Scan the following material for the string "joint" and copy each line in which it appears.

▶ [Provided data]:

+++

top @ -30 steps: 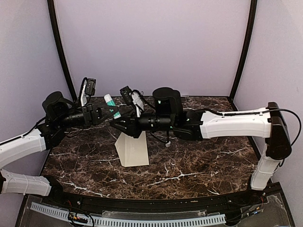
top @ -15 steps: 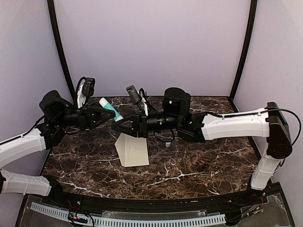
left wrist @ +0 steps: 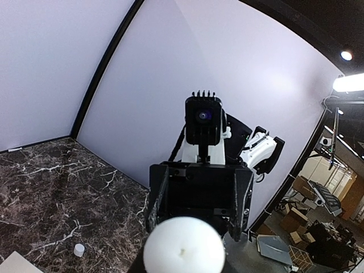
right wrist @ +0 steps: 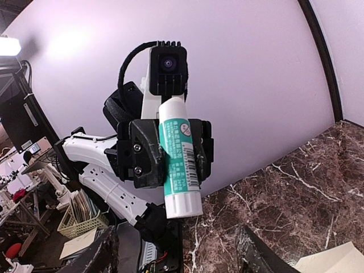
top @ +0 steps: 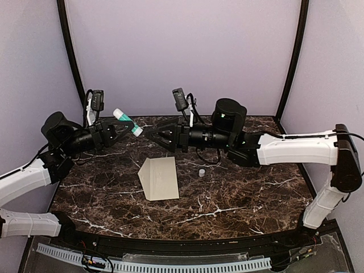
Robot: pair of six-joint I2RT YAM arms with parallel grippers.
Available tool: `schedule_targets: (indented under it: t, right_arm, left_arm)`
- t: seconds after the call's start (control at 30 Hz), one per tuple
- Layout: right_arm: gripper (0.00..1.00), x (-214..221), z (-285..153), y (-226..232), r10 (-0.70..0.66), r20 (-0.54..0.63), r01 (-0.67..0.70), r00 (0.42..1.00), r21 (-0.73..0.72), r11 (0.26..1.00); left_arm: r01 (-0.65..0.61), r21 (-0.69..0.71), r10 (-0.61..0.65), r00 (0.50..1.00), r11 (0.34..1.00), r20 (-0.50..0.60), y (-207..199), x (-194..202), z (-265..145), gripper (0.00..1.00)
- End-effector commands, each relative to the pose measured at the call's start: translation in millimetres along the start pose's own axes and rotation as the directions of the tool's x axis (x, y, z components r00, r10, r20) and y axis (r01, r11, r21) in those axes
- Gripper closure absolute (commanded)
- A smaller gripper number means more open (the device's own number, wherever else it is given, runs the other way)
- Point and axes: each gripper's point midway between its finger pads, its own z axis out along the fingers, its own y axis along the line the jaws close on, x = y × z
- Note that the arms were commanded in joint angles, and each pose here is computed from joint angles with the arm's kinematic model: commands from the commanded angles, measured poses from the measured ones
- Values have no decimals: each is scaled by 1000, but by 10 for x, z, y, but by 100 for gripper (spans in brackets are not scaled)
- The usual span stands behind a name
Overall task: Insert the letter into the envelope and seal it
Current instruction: Unscrew the solid glue.
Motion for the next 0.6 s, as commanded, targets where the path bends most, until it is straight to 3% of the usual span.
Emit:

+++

▶ [Completed exercise]:
Robot: pair of six-joint I2RT YAM arms with parallel grippers.
- Note that the arms were commanded in joint angles, and each pose here is computed from joint angles with the arm's kinematic model: commands from the commanded angles, measured poses from the measured ones

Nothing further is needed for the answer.